Task directions :: A copy of the listing below is needed, exact in every line and without images.

Data provided ::
====

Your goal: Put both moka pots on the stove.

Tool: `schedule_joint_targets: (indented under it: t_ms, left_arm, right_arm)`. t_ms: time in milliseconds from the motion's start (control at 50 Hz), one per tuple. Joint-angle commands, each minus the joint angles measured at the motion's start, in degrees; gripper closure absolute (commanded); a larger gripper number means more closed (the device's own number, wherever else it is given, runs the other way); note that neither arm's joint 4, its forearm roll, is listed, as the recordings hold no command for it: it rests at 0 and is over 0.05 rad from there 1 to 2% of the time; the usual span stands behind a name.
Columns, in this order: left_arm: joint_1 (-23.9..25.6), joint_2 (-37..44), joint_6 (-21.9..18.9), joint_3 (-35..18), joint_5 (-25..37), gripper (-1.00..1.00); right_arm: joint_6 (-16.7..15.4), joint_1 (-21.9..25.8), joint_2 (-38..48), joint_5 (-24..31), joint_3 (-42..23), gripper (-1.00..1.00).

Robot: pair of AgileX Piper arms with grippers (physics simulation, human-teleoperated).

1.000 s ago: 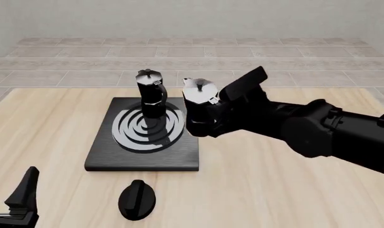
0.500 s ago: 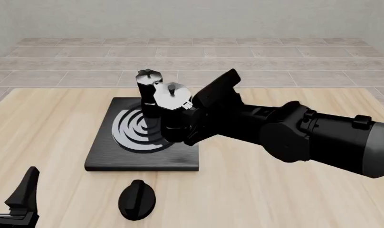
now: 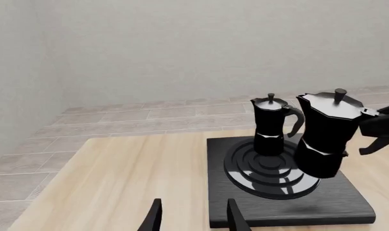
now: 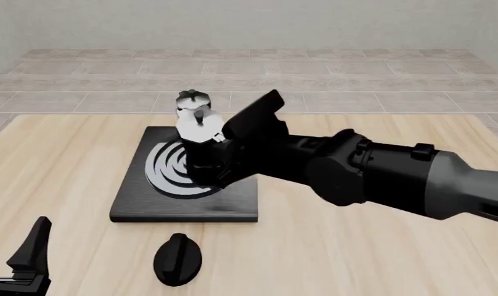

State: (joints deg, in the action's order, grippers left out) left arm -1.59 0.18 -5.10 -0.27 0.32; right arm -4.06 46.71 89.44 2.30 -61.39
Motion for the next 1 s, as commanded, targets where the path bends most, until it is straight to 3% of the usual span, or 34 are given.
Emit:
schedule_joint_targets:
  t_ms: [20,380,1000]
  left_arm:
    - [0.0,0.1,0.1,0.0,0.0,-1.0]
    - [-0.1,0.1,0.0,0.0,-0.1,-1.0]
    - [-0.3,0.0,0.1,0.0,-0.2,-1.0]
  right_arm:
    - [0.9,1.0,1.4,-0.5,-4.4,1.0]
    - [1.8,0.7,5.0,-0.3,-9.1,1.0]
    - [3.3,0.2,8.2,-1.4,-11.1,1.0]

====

Written response ::
Your goal: Put both moka pots on the stove.

Tool: `schedule_joint_targets: (indented under it: t_ms, left_arm, right_arm)`. t_ms: time in milliseconds from the motion's start (control at 50 Hz), one per tuple. Joint-angle commands, each minus the joint angles measured at the motion's start, in degrees; gripper closure absolute (commanded); a larger gripper number means more closed (the device's own number, wherever else it is given, runs the other way); note that neither arm's joint 4, its forearm roll, is listed, as the recordings hold no command for it: it rests at 0 and is over 0.05 rad from there 1 to 2% of the time; the usual span stands behind a name.
Columns, in this order: left_arm: joint_1 (-23.9..25.6), joint_2 (-37..44), joint_6 (-21.9..18.9), joint_3 (-35..18), joint_5 (-25..37), gripper (-1.00..1.00); right_arm: joint_6 (-16.7..15.4), joint_1 (-21.9..25.8), joint_2 (-38..48), joint_5 (-24..31), joint_3 (-42..23), gripper (-1.00..1.00).

Robot: pair of AgileX Piper arms with grippers (physics simulation, human-teleoperated).

1.000 s ago: 
0.500 s ago: 
now: 
now: 

State: (joints deg, in the action's order, grippers left out) left arm -1.59 0.18 -5.10 -0.27 0.32; right arm -4.06 46.71 89.44 2.30 -61.39
Motion for the next 1 s, as commanded, targets where the path bends most, until it is straight to 3% of the usual span, or 34 are given.
Emit:
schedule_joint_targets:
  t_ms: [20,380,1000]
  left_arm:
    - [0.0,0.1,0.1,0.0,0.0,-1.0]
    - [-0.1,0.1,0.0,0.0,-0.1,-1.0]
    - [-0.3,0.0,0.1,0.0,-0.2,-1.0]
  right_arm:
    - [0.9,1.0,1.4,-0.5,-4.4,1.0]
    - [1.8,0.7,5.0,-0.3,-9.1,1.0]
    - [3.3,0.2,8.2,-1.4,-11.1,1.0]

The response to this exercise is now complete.